Le collègue du gendarme arriva en renfort, s’étonnant de la lenteur de l’amende donnée.

  •  
  • Ah, tu arrives à propos, lui dit le premier gendarme. Ce monsieur est le fils de Roland Dumontier.
  • Non ! Roland Dumontier ! Ma parole ! Et lequel des quatre fils c’est ?
  • Il fait partie des trois hors-piste !
  • Non, ça alors. C’est Daniel, Pierre ou Bastien ?
  • Je ne sais pas. Demande-lui.
  • Alors, monsieur, Daniel, Pierre ou Bastien ?
  • Mais je n’ai pas à répondre à vos questions.
  • Donnez-moi vos papiers et on va tout de suite vérifier !
  • Mais vous vous moquez de moi ?
  • Non monsieur, c’est vous. Vous avez deux infractions : un excès de vitesse et une nudité au vu de tout le monde et vous ne voulez pas me donner vos papiers ? Je peux appeler votre père peut-être ?
  • Mon père est à la retraite et il a autre chose à foutre !
  • Peut-être, et nous aussi. Alors vos papiers s’il vous plait et vous sortirez de votre voiture quand vous serez habillé !
  • Vous plaisantez ?
  • Non. Vous savez que l’on n’a pas d’humour dans la gendarmerie !
  • Mais son père en avait, repris le deuxième gendarme.
  • Oui, mais au boulot, pas chez lui visiblement. Et on comprend pourquoi. Le pauvre ne riait pas tous les jours. Tu te souviens de ce qu’il nous disait des trois hors-piste ?
  • Oui, très bien, « Des connards qui ne pensaient qu’à mettre leur bite où ils pouvaient. Et quant à pouvoir, il se demandait s’ils pouvaient ?
  • Mais vous vous foutez de ma gueule messieurs les gendarmes.
  • Pas du tout, monsieur, des faits rien que des faits.
  • Mai si vous continuez je vais vous mettre mon poing sur la gueule à tous les deux !
  • Tu l’entends collègue, il veut nous mettre son poing sur la gueule ?
  • Ouais, j’entends, et ce que je lui dirai c’est : « L'auteur d'un outrage à agent chargé d'une mission de service public encourt une amende de 7500 € et une peine de travail d'intérêt général.

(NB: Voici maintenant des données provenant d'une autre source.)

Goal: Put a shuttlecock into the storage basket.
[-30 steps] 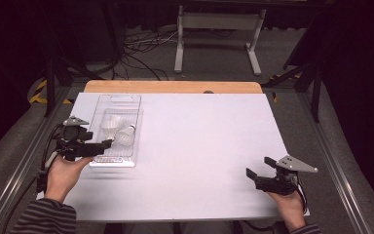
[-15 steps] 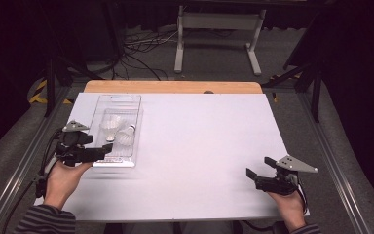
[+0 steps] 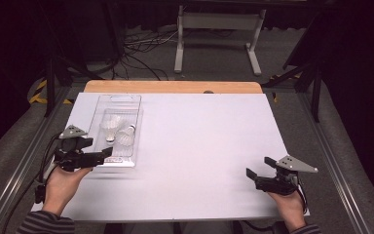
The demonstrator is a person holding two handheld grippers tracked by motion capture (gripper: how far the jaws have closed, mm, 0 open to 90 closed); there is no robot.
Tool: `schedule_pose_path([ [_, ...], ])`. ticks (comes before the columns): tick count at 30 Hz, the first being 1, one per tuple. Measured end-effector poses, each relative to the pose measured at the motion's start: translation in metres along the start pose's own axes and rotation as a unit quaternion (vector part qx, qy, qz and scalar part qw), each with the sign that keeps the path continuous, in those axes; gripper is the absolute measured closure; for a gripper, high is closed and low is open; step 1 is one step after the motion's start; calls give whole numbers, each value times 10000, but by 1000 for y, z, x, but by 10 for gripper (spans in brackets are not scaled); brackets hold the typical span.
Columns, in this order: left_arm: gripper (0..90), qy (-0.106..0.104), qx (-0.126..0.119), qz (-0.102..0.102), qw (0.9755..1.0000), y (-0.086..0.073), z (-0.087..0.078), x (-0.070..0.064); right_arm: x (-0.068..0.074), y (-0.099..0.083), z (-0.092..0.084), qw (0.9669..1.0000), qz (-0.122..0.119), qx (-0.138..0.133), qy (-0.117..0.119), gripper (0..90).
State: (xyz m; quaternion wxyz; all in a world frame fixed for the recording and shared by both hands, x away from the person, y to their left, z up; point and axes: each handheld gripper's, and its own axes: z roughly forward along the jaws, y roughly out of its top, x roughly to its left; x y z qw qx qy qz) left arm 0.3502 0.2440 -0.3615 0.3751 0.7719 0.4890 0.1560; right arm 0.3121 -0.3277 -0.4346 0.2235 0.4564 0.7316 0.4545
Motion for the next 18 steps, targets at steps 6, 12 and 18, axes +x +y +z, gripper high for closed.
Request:
schedule_pose_path([
  [6,198,52,-103,2,9999,-6,-2,-1,0,0,0,10000,4,0,1,117],
  [12,194,55,-210,61,9997,-11,-4,-5,0,0,0,10000,0,-7,3,117],
  [18,190,-37,-312,23,9995,-15,-6,-6,0,0,0,10000,5,-8,7,117],
])
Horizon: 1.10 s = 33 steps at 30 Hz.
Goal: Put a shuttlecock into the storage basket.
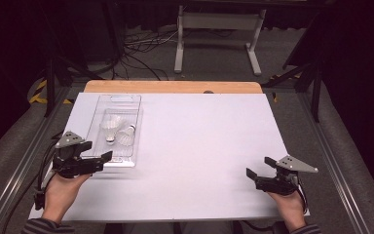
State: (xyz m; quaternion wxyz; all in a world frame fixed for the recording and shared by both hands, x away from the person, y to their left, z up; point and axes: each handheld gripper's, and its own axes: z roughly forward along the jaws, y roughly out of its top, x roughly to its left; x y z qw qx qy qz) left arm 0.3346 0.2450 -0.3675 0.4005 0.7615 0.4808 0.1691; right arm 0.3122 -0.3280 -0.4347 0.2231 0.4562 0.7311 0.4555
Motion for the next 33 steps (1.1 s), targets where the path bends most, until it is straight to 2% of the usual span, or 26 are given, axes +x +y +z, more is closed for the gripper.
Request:
schedule_pose_path([
  [12,182,-82,-162,-26,9998,-8,-2,-1,0,0,0,10000,5,-3,4,117],
  [14,181,-126,-236,-95,9996,-12,-2,-1,0,0,0,10000,4,-2,3,117],
  [20,181,-161,-260,-107,9995,-16,-1,0,0,0,0,10000,1,-7,4,117],
  [26,186,-183,-397,-92,9990,-23,-1,0,0,0,0,10000,-7,-8,3,117],
  [33,192,-206,-563,-167,9981,-30,-2,1,0,0,0,10000,-11,-11,-1,117],
])
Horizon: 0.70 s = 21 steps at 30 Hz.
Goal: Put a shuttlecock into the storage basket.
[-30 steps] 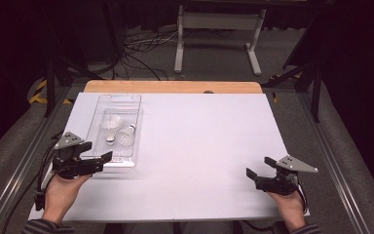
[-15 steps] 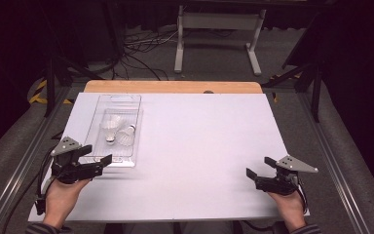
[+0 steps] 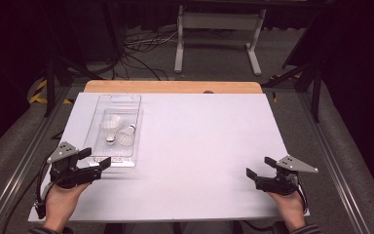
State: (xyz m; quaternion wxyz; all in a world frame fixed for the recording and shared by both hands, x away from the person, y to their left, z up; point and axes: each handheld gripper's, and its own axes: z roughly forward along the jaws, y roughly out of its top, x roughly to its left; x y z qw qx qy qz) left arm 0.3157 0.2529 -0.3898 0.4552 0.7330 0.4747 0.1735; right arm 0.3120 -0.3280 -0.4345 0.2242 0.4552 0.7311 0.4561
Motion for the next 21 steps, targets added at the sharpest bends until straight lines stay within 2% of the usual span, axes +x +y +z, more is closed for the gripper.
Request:
schedule_pose_path([
  [21,198,-78,-159,20,9998,-16,0,0,0,0,0,10000,-2,-4,-4,118],
])
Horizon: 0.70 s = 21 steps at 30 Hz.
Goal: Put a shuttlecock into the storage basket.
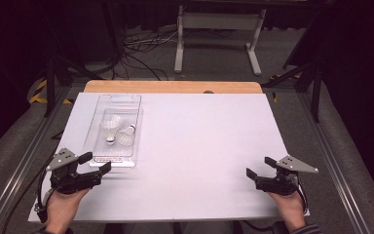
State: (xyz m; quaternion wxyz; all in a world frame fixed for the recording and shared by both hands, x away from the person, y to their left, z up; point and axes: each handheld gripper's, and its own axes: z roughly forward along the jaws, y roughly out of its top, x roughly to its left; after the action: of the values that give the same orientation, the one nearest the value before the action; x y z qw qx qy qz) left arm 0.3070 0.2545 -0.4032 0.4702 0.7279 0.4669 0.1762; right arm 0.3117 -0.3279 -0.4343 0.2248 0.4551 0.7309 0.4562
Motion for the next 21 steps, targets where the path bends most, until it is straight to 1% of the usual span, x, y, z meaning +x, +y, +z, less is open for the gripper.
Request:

C'est ce qu'énonce la loi n°2024-247 du 21 mars 2024. »
  • Alors, vous vous calmez maintenant ?

 

Daniel regarda les deux gendarmes l’air atterré et conclut.

 

  • C’est ça, donnez-moi vos deux amendes rapidement sinon je suis capable de vous dire que j’encule la gendarmerie !
  • Tu l’entends Victor ?
  • Oui, je l’entends Denis.
  • Nous l’entendons donc tous les deux. Qu’est-ce qu’on pourrait lui dire alors ?
  • Eh bien, nous pourrions dire que nous aussi nous l’enculons, avec tout l’humour qui est le nôtre, et que ce petit marathon des amendes le conduit à.. ?
  • Tu ne sais pas quel tarif Denis ?
  • Non, je crois qu’on va l’emmener en garde à vue : 24 heures, ce sera suffisant. Et il va rater en plus son entrée au camping de la Chênaie à 12 h pour la découverte du naturisme.
  • Oh, pas grave, le naturisme en garde à vue, c’est pas mal aussi, non ?

 

Et ils lui demandèrent de sortir de sa voiture et de rentrer dans la leur.